Your goal: Each line of the data below between the one containing "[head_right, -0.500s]" and the one containing "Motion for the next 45", both included, is to be repeated exactly. Please omit pictures.

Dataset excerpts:

☆ ☆ ☆ ☆ ☆

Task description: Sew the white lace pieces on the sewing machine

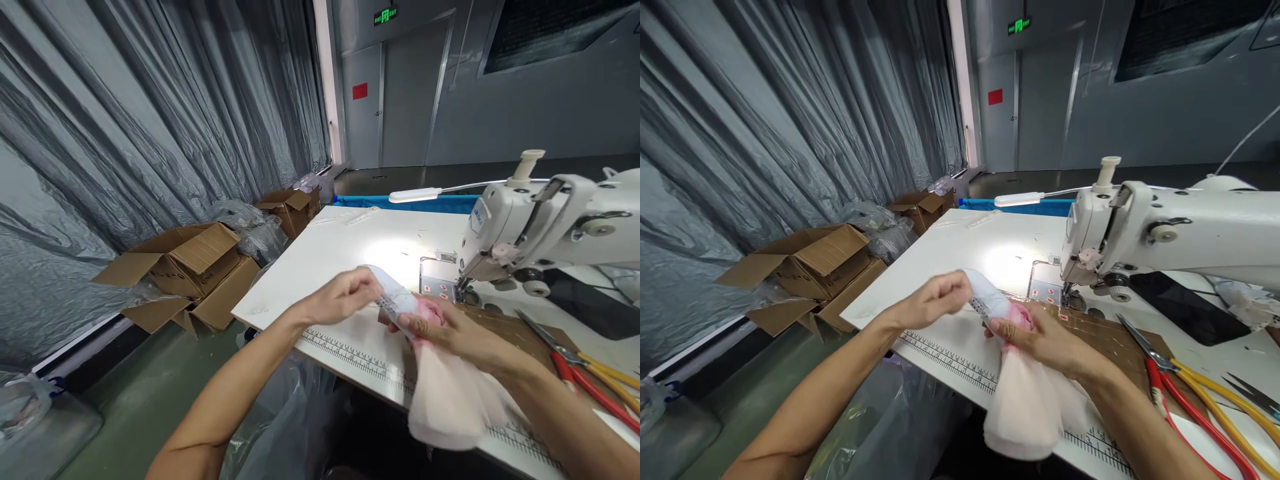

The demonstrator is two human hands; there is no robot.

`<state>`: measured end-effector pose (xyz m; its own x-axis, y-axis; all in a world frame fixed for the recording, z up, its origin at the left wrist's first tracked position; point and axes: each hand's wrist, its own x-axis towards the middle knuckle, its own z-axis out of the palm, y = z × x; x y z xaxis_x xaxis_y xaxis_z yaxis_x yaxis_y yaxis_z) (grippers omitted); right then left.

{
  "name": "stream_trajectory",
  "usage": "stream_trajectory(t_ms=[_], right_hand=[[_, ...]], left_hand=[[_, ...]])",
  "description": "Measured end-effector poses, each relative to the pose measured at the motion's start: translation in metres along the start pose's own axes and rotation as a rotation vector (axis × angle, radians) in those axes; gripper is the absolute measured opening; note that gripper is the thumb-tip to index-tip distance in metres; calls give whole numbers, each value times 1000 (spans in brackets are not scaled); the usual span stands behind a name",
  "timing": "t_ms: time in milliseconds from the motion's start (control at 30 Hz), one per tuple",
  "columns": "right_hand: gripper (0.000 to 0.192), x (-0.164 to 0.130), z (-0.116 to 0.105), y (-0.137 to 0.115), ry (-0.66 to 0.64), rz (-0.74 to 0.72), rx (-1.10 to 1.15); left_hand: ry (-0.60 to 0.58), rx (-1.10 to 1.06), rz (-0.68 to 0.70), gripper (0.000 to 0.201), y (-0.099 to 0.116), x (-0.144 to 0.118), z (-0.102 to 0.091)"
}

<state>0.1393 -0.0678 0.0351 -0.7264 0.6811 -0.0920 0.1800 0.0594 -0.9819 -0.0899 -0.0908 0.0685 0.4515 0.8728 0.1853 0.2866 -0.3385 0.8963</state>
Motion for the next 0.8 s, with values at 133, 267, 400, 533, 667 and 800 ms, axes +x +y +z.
stream_trajectory(t_ms=[133,267,400,533,667,800], right_hand=[[50,-14,-3,5,22,175,5],[50,-14,-6,7,55,207,114],[48,-3,-3,2,59,182,241],[47,-3,-1,6,105,189,287],[46,-4,-2,8,212,201,234],[48,2,-12,-2,310,195,-143]], left_hand=[[721,441,-58,23,-11,3,-54],[678,506,-130,22,-32,0,-73],[306,623,-83,14,-49,-5,-38],[314,750,-1,19,-54,-7,-13],[340,742,125,28,-45,-21,-15],[563,780,220,23,-39,-68,-28]])
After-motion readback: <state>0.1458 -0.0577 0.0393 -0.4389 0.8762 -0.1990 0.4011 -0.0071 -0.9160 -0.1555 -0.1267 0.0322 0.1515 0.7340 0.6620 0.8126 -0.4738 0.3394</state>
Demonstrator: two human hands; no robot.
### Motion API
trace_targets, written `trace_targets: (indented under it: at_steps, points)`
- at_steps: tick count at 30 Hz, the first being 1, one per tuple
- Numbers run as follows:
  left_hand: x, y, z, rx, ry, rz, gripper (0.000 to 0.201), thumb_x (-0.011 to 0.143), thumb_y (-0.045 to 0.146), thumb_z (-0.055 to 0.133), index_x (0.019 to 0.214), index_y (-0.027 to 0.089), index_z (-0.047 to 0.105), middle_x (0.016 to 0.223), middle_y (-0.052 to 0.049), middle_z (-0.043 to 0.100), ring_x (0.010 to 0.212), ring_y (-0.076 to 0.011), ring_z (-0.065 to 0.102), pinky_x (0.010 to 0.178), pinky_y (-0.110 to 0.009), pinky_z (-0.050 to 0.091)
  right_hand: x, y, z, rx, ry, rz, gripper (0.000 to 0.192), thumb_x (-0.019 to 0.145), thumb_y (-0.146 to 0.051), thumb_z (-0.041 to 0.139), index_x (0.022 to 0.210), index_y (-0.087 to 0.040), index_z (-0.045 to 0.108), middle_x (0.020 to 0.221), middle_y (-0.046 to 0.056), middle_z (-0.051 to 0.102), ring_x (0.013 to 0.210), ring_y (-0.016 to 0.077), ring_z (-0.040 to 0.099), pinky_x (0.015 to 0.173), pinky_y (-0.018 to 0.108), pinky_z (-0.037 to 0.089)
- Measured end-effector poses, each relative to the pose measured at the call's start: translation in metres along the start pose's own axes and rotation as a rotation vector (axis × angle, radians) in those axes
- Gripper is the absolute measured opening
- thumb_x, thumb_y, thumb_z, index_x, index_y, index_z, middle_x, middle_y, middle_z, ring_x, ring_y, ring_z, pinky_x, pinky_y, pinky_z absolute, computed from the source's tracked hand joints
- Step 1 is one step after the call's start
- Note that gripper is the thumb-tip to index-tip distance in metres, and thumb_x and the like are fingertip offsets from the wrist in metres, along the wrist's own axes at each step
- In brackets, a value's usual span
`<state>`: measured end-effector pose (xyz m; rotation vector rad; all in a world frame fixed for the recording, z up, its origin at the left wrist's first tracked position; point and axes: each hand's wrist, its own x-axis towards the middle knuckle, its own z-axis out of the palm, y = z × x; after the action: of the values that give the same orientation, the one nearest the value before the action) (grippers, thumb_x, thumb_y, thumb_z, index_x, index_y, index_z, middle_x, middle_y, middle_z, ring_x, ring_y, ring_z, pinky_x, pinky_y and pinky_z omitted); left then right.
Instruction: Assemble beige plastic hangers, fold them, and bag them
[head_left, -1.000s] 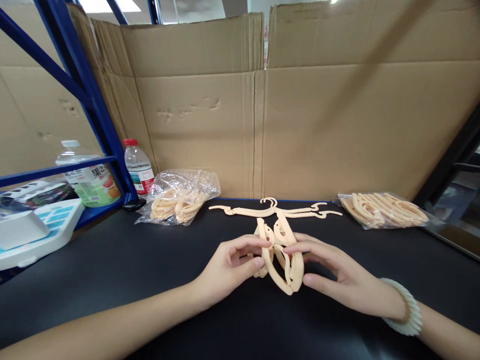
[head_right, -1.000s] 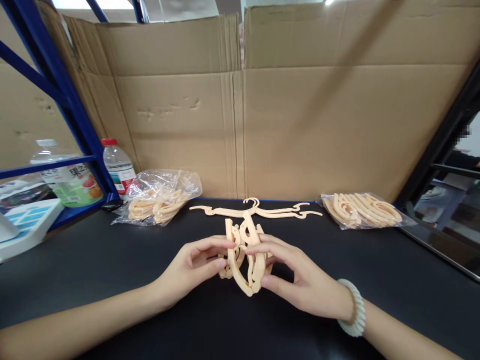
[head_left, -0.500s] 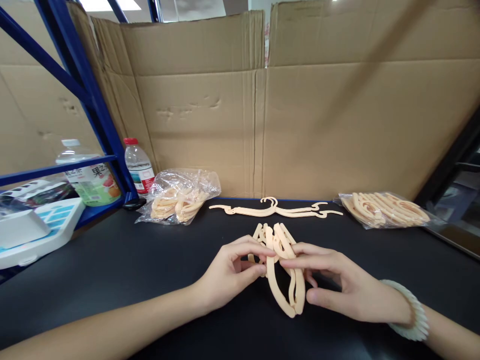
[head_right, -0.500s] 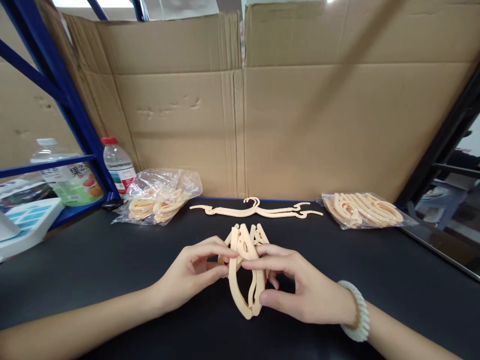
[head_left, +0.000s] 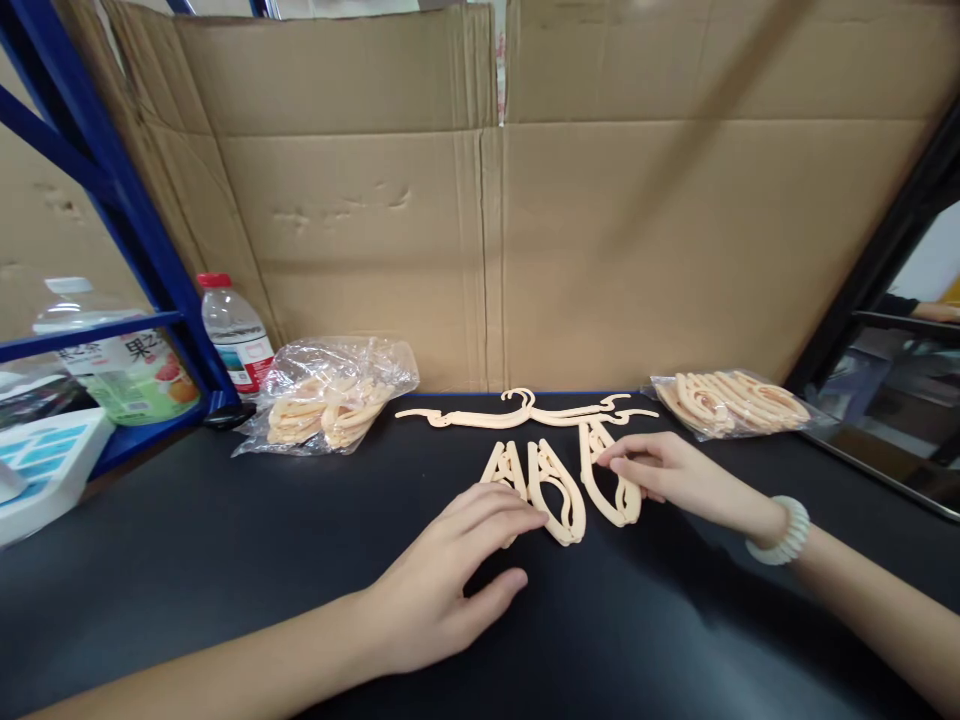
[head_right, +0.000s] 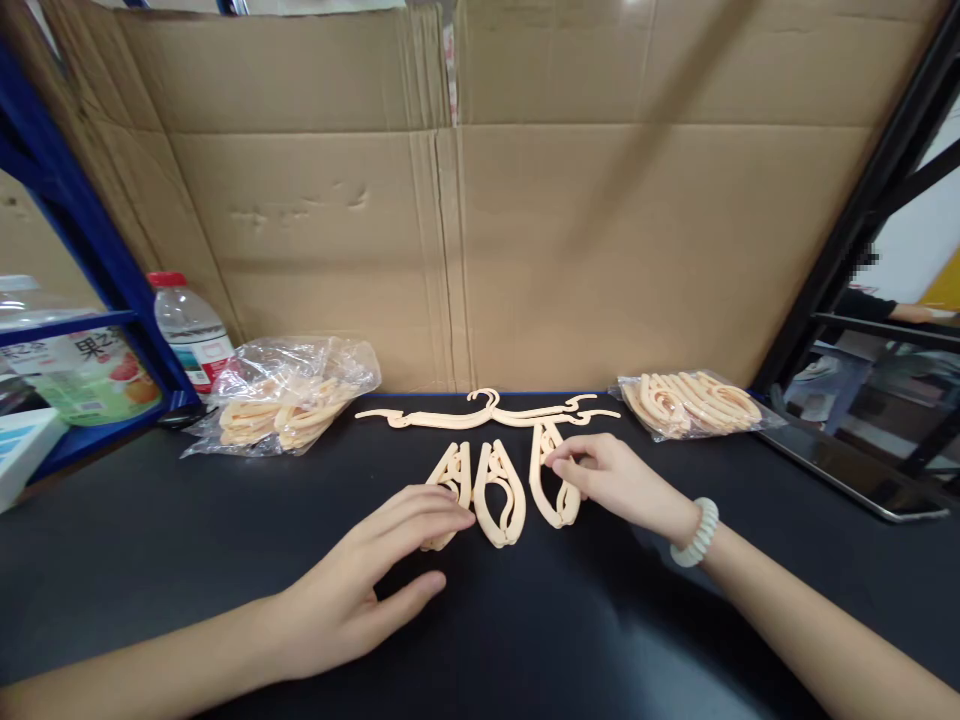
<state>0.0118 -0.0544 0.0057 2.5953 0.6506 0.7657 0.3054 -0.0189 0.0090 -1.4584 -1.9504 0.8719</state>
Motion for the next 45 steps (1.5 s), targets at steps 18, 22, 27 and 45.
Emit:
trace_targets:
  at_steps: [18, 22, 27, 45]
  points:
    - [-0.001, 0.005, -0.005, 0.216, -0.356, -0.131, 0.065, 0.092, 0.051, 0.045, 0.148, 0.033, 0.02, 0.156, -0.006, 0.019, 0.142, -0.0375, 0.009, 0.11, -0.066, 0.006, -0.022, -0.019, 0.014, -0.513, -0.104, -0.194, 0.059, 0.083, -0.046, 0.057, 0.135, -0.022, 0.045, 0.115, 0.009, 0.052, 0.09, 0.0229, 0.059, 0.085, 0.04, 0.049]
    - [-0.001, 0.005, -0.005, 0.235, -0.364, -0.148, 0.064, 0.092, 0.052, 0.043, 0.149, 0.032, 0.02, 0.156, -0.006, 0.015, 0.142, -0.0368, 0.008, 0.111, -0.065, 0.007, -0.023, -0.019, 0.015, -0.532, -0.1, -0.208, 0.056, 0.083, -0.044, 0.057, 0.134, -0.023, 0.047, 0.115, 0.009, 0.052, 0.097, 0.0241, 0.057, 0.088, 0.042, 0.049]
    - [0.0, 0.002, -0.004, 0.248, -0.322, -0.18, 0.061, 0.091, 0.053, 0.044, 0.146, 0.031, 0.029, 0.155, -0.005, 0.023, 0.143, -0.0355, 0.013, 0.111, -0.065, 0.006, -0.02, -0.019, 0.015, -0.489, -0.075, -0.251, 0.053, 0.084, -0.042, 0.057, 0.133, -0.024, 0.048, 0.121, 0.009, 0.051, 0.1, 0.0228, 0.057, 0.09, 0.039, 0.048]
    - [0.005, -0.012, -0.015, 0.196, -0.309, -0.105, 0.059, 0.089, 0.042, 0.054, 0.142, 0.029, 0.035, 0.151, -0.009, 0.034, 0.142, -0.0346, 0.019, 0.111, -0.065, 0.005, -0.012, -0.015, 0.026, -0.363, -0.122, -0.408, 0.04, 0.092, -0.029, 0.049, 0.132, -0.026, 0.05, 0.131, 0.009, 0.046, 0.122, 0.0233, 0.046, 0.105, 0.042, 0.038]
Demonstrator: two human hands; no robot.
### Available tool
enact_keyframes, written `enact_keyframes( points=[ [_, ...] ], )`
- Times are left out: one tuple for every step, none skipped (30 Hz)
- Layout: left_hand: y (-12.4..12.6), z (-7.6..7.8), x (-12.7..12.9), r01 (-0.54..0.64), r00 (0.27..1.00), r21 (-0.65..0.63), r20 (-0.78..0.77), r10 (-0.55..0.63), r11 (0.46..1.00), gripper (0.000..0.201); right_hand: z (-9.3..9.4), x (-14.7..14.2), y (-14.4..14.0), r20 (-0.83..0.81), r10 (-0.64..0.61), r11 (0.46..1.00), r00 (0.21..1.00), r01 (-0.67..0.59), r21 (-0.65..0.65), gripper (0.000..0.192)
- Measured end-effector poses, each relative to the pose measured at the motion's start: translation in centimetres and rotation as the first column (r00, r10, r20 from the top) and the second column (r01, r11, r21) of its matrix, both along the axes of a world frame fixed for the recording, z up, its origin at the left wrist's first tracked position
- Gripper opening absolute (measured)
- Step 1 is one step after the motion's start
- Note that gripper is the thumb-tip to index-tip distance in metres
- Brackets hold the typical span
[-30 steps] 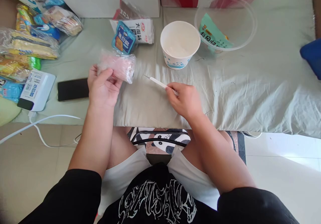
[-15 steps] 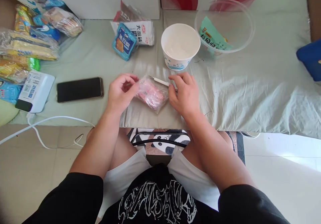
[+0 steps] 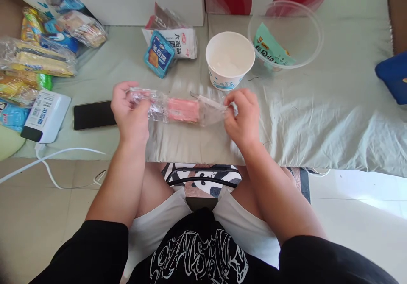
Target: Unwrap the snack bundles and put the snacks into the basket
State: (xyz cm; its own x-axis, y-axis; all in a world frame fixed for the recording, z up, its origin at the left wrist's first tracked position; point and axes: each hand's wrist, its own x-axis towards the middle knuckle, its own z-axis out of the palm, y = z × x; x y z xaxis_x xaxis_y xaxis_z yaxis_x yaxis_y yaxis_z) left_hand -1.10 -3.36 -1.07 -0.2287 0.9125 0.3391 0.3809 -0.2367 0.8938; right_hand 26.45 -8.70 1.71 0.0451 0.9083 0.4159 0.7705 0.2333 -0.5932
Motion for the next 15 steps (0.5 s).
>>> enact_keyframes(
  points=[
    [0.1, 0.1, -0.2, -0.013, 1.0, 0.018, -0.001, 0.013, 1.0, 0.035, -0.1, 0.3, 0.0, -0.018, -0.038, 0.999, 0.999, 0.038, 0.014, 0.021],
    [0.0, 0.3, -0.3, -0.006, 1.0, 0.042, -0.023, 0.007, 0.999, 0.035, -0.1, 0.4, -0.1, -0.041, -0.044, 0.999, 0.998, 0.045, 0.026, 0.025],
    [-0.1, 0.6, -0.3, 0.018, 0.998, 0.067, -0.067, -0.014, 0.998, 0.038, -0.1, 0.4, -0.2, -0.065, -0.021, 0.999, 0.998, 0.023, 0.036, 0.029],
    [-0.2, 0.9, -0.3, 0.053, 0.991, 0.082, -0.126, -0.043, 0.995, 0.04, -0.1, 0.2, -0.3, -0.084, 0.022, 0.999, 0.996, -0.019, 0.036, 0.033],
    [-0.4, 1.1, -0.2, 0.088, 0.979, 0.081, -0.191, -0.071, 0.993, 0.042, 0.0, -0.1, -0.3, -0.092, 0.065, 0.998, 0.994, -0.063, 0.025, 0.039],
    [-0.5, 1.2, -0.1, 0.114, 0.963, 0.06, -0.252, -0.095, 0.992, 0.042, 0.0, -0.5, -0.4, -0.089, 0.096, 0.995, 0.991, -0.096, 0.0, 0.046],
    [-0.7, 1.3, -0.1, 0.125, 0.948, 0.027, -0.298, -0.111, 0.992, 0.039, 0.1, -0.8, -0.4, -0.077, 0.111, 0.993, 0.991, -0.114, -0.032, 0.05],
    [-0.8, 1.3, 0.0, 0.125, 0.939, -0.004, -0.324, -0.12, 0.992, 0.033, 0.1, -1.0, -0.3, -0.063, 0.116, 0.991, 0.991, -0.12, -0.059, 0.048],
    [-0.8, 1.3, -0.1, 0.123, 0.934, -0.027, -0.334, -0.125, 0.992, 0.026, 0.2, -1.1, -0.3, -0.052, 0.12, 0.99, 0.991, -0.124, -0.073, 0.043],
    [-0.9, 1.3, -0.2, 0.126, 0.933, -0.036, -0.335, -0.131, 0.991, 0.019, 0.3, -1.0, -0.3, -0.049, 0.131, 0.988, 0.99, -0.134, -0.071, 0.036],
    [-1.0, 1.3, -0.3, 0.135, 0.933, -0.029, -0.332, -0.137, 0.99, 0.014, 0.4, -1.0, -0.3, -0.054, 0.152, 0.986, 0.987, -0.155, -0.054, 0.033],
    [-1.0, 1.3, -0.5, 0.144, 0.935, -0.009, -0.327, -0.139, 0.99, 0.012, 0.5, -0.9, -0.3, -0.061, 0.18, 0.983, 0.982, -0.182, -0.026, 0.033],
    [-1.1, 1.4, -0.7, 0.151, 0.937, 0.018, -0.321, -0.137, 0.988, 0.012, 0.6, -0.8, -0.4, -0.064, 0.207, 0.978, 0.976, -0.207, 0.003, 0.036],
    [-1.2, 1.5, -0.9, 0.154, 0.94, 0.045, -0.316, -0.132, 0.987, 0.013, 0.7, -0.8, -0.5, -0.06, 0.226, 0.974, 0.972, -0.225, 0.025, 0.041],
    [-1.2, 1.6, -1.1, 0.154, 0.941, 0.066, -0.313, -0.126, 0.986, 0.015, 0.8, -1.0, -0.7, -0.05, 0.238, 0.971, 0.97, -0.236, 0.036, 0.046]
  ],
)
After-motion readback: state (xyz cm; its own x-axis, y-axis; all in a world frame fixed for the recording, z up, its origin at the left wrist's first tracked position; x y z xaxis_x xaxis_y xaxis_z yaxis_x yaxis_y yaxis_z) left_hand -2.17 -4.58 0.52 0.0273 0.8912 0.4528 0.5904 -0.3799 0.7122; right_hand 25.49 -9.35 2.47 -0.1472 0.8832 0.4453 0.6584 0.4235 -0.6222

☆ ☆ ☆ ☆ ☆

Solution to this exercise:
[head_right, -0.500s] 
[head_left, +0.000s] 
[head_right, +0.000s] 
<state>0.0118 -0.0544 0.0057 2.5953 0.6506 0.7657 0.3054 -0.0189 0.0090 -1.4584 -1.9504 0.8719</state>
Motion for the next 45 steps (1.5 s), targets at steps 18, 22, 27 and 45.

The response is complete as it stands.